Ein Hund lässt sich auf fast jeden Geruch trainieren. Das macht sich der Mensch schon lange zunutze, bei der Jagd nach Tier und Trüffel, bei der Suche nach Menschen, Sprengstoff, Schmuggelware und Drogen, nach Schimmel und Bettwanzen. Hunde können sogar Lungenkrebs erschnüffeln.

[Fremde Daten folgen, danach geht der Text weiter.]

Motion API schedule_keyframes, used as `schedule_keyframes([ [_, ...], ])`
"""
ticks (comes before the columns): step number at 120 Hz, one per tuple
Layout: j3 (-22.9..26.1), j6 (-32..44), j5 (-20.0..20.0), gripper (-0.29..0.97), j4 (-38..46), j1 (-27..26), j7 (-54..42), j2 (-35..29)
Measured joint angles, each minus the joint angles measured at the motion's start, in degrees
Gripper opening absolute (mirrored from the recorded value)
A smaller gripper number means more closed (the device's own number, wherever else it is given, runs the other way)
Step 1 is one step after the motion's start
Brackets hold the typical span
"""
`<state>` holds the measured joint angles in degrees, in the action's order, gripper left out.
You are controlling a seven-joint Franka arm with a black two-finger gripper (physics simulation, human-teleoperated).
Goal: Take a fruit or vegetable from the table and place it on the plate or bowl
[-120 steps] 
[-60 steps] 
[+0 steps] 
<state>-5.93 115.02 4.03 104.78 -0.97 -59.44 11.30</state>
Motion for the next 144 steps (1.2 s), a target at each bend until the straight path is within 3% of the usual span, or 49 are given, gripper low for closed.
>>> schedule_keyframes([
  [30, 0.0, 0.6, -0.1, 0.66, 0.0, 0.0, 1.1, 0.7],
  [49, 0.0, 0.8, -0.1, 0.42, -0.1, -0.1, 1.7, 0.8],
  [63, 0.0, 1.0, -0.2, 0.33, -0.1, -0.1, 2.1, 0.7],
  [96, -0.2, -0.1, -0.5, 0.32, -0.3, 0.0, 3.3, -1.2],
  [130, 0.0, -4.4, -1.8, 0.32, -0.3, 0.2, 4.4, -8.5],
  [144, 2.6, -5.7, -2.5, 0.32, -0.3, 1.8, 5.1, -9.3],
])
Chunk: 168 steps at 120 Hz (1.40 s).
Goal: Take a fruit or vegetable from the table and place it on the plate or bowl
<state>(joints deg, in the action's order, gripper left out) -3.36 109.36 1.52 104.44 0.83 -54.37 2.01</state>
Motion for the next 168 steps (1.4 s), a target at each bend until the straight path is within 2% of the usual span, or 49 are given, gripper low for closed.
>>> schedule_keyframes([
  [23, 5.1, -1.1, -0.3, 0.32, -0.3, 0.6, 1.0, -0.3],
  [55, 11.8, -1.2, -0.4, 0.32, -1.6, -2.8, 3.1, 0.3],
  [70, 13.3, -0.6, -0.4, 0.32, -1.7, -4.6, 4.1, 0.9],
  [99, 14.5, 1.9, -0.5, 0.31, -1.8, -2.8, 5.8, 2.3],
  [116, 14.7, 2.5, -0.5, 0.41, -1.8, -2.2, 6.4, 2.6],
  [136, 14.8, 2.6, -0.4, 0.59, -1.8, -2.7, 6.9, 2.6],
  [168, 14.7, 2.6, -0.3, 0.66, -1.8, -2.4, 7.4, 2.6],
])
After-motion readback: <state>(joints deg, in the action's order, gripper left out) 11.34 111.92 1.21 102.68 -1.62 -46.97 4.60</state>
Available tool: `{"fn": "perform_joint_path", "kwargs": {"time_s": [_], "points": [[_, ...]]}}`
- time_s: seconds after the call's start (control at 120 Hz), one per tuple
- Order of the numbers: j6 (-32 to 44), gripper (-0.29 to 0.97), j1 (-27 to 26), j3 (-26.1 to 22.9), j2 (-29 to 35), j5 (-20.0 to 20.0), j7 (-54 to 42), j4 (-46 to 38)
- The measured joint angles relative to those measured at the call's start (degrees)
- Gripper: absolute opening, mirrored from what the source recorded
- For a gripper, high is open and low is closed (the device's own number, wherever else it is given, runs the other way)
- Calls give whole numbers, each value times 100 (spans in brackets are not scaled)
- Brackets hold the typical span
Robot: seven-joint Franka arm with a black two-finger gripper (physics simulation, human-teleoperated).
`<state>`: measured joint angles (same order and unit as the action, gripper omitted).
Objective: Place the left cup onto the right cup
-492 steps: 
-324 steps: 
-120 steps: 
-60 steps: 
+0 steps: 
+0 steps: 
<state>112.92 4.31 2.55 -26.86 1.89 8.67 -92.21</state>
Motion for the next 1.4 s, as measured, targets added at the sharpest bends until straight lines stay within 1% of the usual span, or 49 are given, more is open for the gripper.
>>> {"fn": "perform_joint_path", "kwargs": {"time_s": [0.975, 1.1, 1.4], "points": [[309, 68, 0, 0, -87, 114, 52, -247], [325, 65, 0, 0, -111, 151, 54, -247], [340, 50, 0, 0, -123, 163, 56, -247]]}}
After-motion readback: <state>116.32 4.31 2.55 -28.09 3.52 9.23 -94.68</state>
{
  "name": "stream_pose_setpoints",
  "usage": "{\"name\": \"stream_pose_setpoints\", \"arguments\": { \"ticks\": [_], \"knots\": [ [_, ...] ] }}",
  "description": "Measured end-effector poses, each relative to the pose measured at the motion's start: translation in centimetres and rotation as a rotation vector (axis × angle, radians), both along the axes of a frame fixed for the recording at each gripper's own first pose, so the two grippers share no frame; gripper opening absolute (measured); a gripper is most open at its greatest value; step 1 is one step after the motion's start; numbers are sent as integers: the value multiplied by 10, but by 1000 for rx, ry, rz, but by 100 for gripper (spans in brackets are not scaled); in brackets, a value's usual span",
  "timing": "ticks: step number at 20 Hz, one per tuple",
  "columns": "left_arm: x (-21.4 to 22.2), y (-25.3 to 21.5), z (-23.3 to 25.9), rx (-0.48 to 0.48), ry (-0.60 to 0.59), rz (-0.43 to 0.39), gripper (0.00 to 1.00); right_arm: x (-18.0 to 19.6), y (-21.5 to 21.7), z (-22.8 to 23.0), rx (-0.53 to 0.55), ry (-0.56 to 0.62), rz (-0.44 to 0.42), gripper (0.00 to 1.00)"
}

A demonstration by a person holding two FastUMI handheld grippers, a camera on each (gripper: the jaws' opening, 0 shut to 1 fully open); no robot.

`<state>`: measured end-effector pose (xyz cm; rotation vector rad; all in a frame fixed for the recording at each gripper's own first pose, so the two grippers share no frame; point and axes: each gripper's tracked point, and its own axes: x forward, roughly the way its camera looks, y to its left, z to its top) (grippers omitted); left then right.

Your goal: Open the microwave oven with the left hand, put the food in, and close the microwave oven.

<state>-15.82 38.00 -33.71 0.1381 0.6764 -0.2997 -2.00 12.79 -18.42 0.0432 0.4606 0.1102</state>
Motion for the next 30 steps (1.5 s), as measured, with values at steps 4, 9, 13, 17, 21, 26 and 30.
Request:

Das weckt Begehrlichkeiten. Jahrelang versuchte das US-Militär mit Milliarden von Dollar unter dem Projektnamen «Dognose», einen Sprengstoffdetektor zu entwickeln, der die Spürhunde ersetzen könnte. Denn die lebenden Bombenschnüffler sind teuer. Die Ausbildung kostet pro Tier 10'000 Dollar, hinzu kommen der Unterhalt und die Lohnkosten für den Hundeführer. Erst kürzlich ist es gelungen, ein solches Gerät zu bauen. Es ist laut Hersteller gleich gut wie ein Hund, kostet um 10'000 Dollar – und heisst Fido.

Mit an der Weltspitze in der Entwicklung von solchen Analysegeräten ist das Laboratorium für Organische Chemie an der ETH Zürich. Dessen neustes Gerät ist rund fünfmal so empfindlich wie die bisherigen. Es entdeckt Gerüche so schnell wie ein Hund, kann aber mehrere Stoffe gleichzeitig analysieren und wird nicht müde. Kalle, Chilly und all die anderen medizinischen Begleithunde wird das Gerät in nächster Zukunft nicht ersetzen können.

Kein Geld von der IV

Neben Herzpatienten und Epileptikern profitieren Diabetiker, Asthmatiker, Schlaganfall-Risikopatienten und Narkolepsiepatienten von medizinischen Warnhunden. Die Tiere müssen eine anerkannte Prüfung absolviert haben, damit sie die Patienten überallhin begleiten können.

Anders als bei Blindenführhunden beteiligt sich die IV nicht an den Kosten. Einen Warnhund, dessen Ausbildung bis zu 20'000 Franken kostet, können sich viele Betroffene aber nicht leisten.

Familie Nielsen hat daher den gemeinnützigen, mit Spenden finanzierten Verein Epidogs for Kids (www.epidogsforkids.ch) gegründet. Bereits erhielten acht Kinder und ein Erwachsener über den Verein einen Epilepsie-Warnhund, der ihr Leben erleichtert und verlängert.